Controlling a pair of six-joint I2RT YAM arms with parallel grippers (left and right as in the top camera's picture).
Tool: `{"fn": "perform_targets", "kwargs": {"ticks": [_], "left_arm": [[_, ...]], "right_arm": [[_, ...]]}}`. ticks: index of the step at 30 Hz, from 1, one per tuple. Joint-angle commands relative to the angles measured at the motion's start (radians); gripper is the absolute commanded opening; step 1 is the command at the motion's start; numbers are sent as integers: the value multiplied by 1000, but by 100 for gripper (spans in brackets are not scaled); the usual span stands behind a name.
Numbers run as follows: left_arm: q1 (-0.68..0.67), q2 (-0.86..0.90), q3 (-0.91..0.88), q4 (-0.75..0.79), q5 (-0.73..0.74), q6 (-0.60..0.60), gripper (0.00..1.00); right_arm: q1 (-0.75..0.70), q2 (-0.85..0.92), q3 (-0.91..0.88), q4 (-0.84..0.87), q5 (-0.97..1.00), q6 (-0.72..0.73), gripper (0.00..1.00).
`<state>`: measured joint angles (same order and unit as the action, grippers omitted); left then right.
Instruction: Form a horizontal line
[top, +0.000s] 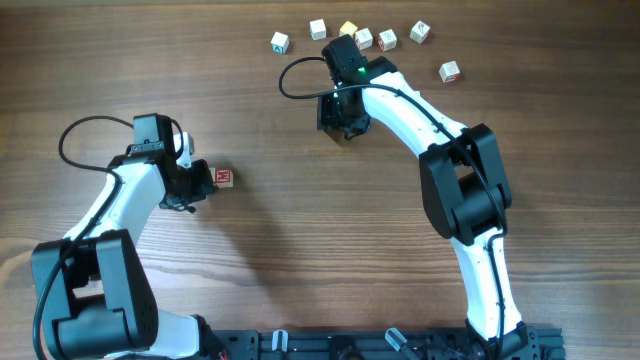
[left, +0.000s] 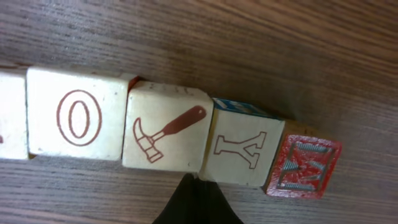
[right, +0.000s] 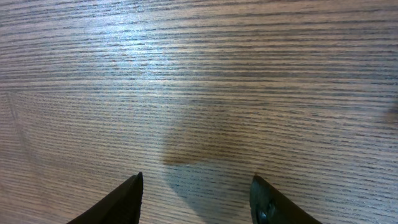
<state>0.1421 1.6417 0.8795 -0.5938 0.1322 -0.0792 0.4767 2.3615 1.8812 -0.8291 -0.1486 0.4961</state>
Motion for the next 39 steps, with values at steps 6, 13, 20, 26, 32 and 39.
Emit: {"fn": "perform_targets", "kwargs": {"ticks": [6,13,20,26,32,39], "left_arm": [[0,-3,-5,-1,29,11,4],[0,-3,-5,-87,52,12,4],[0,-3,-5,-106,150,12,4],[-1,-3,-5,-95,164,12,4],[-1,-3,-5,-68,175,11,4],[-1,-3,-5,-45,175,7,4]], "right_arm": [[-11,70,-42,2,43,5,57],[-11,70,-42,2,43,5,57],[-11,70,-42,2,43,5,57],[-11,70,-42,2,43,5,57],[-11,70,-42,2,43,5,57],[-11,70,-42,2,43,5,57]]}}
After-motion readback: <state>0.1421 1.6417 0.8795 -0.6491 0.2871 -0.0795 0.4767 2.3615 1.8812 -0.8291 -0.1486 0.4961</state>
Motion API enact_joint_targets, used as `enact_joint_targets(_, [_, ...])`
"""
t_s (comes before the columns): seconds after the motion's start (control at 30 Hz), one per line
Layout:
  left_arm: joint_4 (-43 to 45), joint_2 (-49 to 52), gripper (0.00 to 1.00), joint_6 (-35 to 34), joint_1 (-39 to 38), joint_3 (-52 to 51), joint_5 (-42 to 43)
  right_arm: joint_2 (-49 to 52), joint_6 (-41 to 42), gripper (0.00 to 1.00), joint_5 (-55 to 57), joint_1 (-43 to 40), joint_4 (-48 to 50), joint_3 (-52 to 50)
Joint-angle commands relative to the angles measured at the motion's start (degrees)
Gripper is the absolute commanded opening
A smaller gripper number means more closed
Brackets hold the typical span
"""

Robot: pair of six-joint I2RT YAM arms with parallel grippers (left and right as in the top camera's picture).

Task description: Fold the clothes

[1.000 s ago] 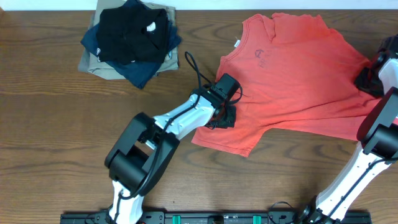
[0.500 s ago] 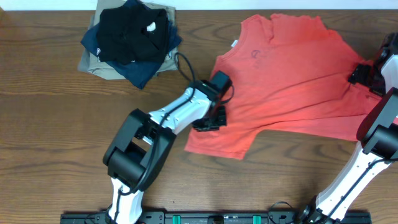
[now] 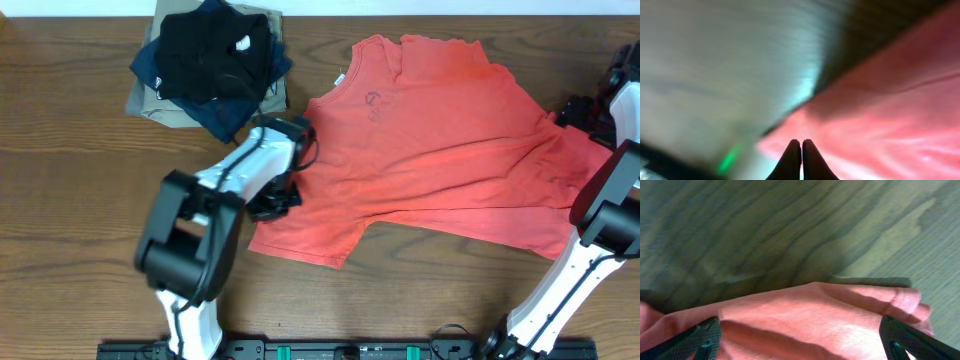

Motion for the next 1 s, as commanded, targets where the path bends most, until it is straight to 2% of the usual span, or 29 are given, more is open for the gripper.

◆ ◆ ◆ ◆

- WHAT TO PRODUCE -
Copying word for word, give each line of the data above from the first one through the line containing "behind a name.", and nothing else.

- FINISHED TASK -
Controlling a pair of six-joint I2RT YAM arms with parallel grippers (left and right as in the top camera's picture).
Tool: `{"fn": "perform_targets", "kwargs": {"ticks": [_], "left_arm": [[_, ...]], "right_arm": [[_, ...]]}}`. ticks: index of the step at 30 Hz, from 1, one per tuple. Joint-angle commands relative to the angles measured at the motion's start (radians); gripper is the absolute commanded opening; step 1 is the command at the motion's start; numbers are sent as integers: the value multiplied by 1000, but by 100 for gripper (spans in brackets are not scaled); the usual span stands behind a name.

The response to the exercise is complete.